Ikopin University juga memberikan perhatian khusus pada pengembangan pendidikan tinggi di tingkat magister (S2) dan doktoral (S3) yang fokus pada koperasi.
Program ini ditujukan untuk melahirkan pemikir dan peneliti yang mampu menggali dan mengembangkan teori-teori koperasi serta melakukan penelitian empiris yang mendalam.
Tiga Fondasi Utama
Ada tiga pendekatan ilmiah dan pemikiran mendalam untuk mengembangkan koperasi di Indonesia yang menjadi fondasi utama kajian dan pengembangan koperasi. Pertama, fondasi yang bersumber dari pasal 33 UUD 1945 harus terus dikembangkan menjadi ilmu pengetahuan yang aplikatif.
Kedua, teori-teori koperasi peraih Nobel seperti “Jones Cooperative Equilibrium” yang lebih unggul dibanding teori nonkooperatif, karena menciptakan kondisi kemenangan bersama (win-win) berbeda dengan kompetisi yang sering menghasilkan pihak kalah, perlu dikaji lebih serius.

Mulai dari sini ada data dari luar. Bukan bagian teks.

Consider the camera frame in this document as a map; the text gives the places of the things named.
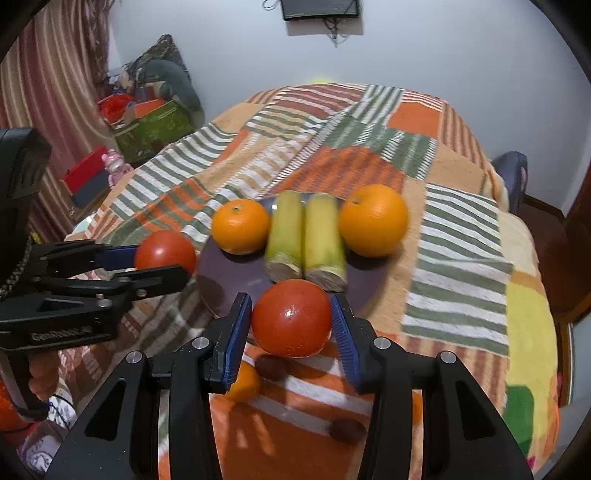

Ketiga, dibutuhkan bukti empiris yang kuat untuk menjelaskan mengapa koperasi sukses di negara lain tetapi tidak di Indonesia. Pengembangan koperasi tidak hanya soal regulasi, tetapi juga memerlukan kajian ilmiah mendalam, baik teori maupun data empiris sebagai pijakan strategis.
Pembiayaan Pendidikan
Salah satu tantangan besar meningkatkan jumlah sarjana koperasi di Indonesia adalah biaya pendidikan yang mahal. Tingkat kelulusan sarjana di Indonesia hanya sekitar 16 persen, jauh di bawah Korea (70 persen) dan Malaysia (lebih dari 30 persen).
Ikopin University mencoba menurunkan biaya pendidikan dengan pendekatan kooperatif dan collective action. Misalnya, biaya per semester sekitar Rp6 juta hingga Rp7 juta bisa turun setengahnya jika jumlah mahasiswa meningkat dari 2.000 menjadi 4.000 orang, dengan menyediakan beasiswa untuk 2.000 hingga 4.000 mahasiswa.
Ikopin juga dapat mengembangkan model student credit union, di mana mahasiswa sudah berkoperasi sejak awal untuk membiayai pendidikan mereka sekaligus mendapatkan pengalaman praktis dalam pengelolaan koperasi.
Model ini diharapkan dapat menjadi solusi pembiayaan pendidikan yang berkelanjutan dan memberdayakan mahasiswa secara langsung.
Ikopin University telah siap menjadi garda terdepan dalam mendukung program besar koperasi Merah Putih, memastikan bahwa SDM yang dihasilkan tidak hanya cepat tersedia tetapi juga kompeten dan profesional dalam mengelola koperasi di Indonesia.